__DIRECTIONS FOR THIS TASK__: Pictures stay out; print the rest of the listing below exactly as it stands.

__SUPPLIED DATA__:
BEGIN

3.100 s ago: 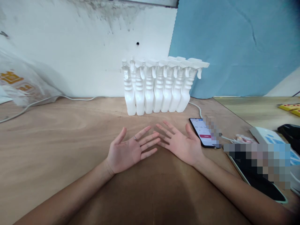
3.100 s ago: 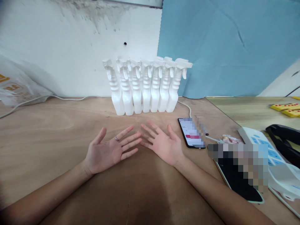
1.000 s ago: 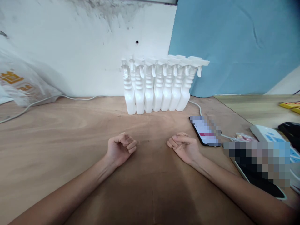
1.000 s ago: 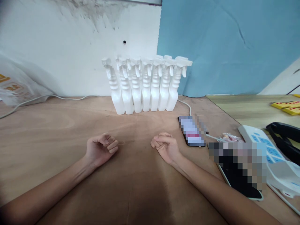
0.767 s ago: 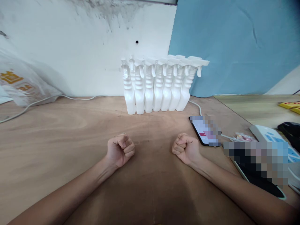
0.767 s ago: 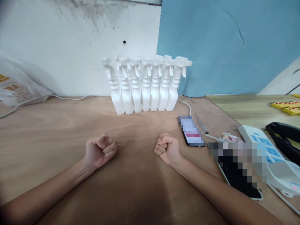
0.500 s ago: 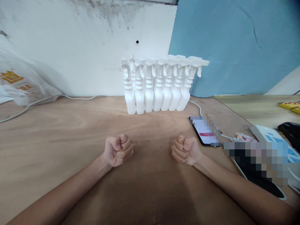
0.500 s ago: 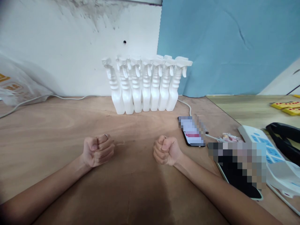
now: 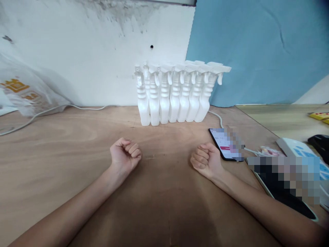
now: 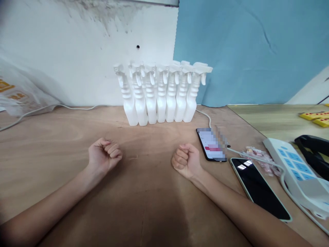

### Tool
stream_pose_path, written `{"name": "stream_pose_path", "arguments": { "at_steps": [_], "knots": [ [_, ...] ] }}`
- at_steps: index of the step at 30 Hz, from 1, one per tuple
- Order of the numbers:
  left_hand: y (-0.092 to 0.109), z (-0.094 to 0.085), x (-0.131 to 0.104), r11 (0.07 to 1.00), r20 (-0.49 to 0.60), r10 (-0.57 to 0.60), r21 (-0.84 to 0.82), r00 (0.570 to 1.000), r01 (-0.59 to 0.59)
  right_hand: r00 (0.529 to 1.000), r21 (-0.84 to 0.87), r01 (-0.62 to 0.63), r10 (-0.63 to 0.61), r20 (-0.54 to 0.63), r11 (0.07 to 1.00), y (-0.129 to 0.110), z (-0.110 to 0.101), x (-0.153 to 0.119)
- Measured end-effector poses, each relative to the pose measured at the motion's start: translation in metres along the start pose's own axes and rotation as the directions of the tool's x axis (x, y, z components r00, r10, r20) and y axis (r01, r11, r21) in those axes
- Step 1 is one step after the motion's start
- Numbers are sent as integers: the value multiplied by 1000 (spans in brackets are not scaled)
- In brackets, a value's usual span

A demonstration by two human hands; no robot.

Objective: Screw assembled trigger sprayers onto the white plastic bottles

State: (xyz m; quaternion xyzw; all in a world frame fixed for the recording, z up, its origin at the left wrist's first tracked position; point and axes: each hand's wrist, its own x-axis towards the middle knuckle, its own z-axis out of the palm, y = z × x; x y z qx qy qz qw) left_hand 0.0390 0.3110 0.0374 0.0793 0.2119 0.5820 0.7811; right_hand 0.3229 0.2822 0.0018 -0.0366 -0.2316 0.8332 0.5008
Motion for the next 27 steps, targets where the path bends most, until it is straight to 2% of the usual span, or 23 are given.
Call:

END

__RESPONSE__:
3.100 s ago: 
3.100 s ago: 
1.000 s ago: 
1.000 s ago: 
0.767 s ago: 
0.767 s ago: 
0.500 s ago: 
0.500 s ago: 
now: 
now: 

### Tool
stream_pose_path, written `{"name": "stream_pose_path", "arguments": { "at_steps": [_], "knots": [ [_, ...] ] }}`
- at_steps: index of the step at 30 Hz, from 1, one per tuple
- Order of the numbers:
  left_hand: y (-0.092 to 0.109), z (-0.094 to 0.085), x (-0.131 to 0.104), r11 (0.07 to 1.00), r20 (-0.49 to 0.60), r10 (-0.57 to 0.60), r21 (-0.84 to 0.82), r00 (0.570 to 1.000), r01 (-0.59 to 0.59)
  right_hand: r00 (0.529 to 1.000), r21 (-0.84 to 0.87), r01 (-0.62 to 0.63), r10 (-0.63 to 0.61), r20 (-0.54 to 0.63), r11 (0.07 to 1.00), y (-0.129 to 0.110), z (-0.110 to 0.101), x (-0.153 to 0.119)
- Measured end-effector poses, each relative to the pose measured at the motion's start: translation in metres along the start pose's own axes and rotation as the directions of the tool's x axis (x, y, z components r00, r10, r20) and y axis (r01, r11, r21) in those axes
- Step 1 is one step after the motion's start
- Numbers are sent as integers: the value multiplied by 1000 (spans in brackets are not scaled)
- In brackets, a value's usual span

A demonstration by two human hands; no robot.

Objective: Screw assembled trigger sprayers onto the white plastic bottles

State: (xyz m; quaternion xyzw; all in a world frame fixed for the recording, z up, its origin at the left wrist's first tracked position; point and axes: each hand's wrist, its own x-axis towards the middle knuckle, its own z-axis out of the palm, y = z × x; x y z qx qy qz qw) left_hand 0.0390 0.3110 0.0374 0.0793 0.2119 0.5820 0.7811; right_hand 0.3229 0.2822 0.0018 -0.0366 -0.2316 0.8332 0.5008
Motion for the next 27 steps, targets where the path bends most, until it is straight to 2% of the usual span, or 23 are given.
Call:

What the exercise asked for is now complete.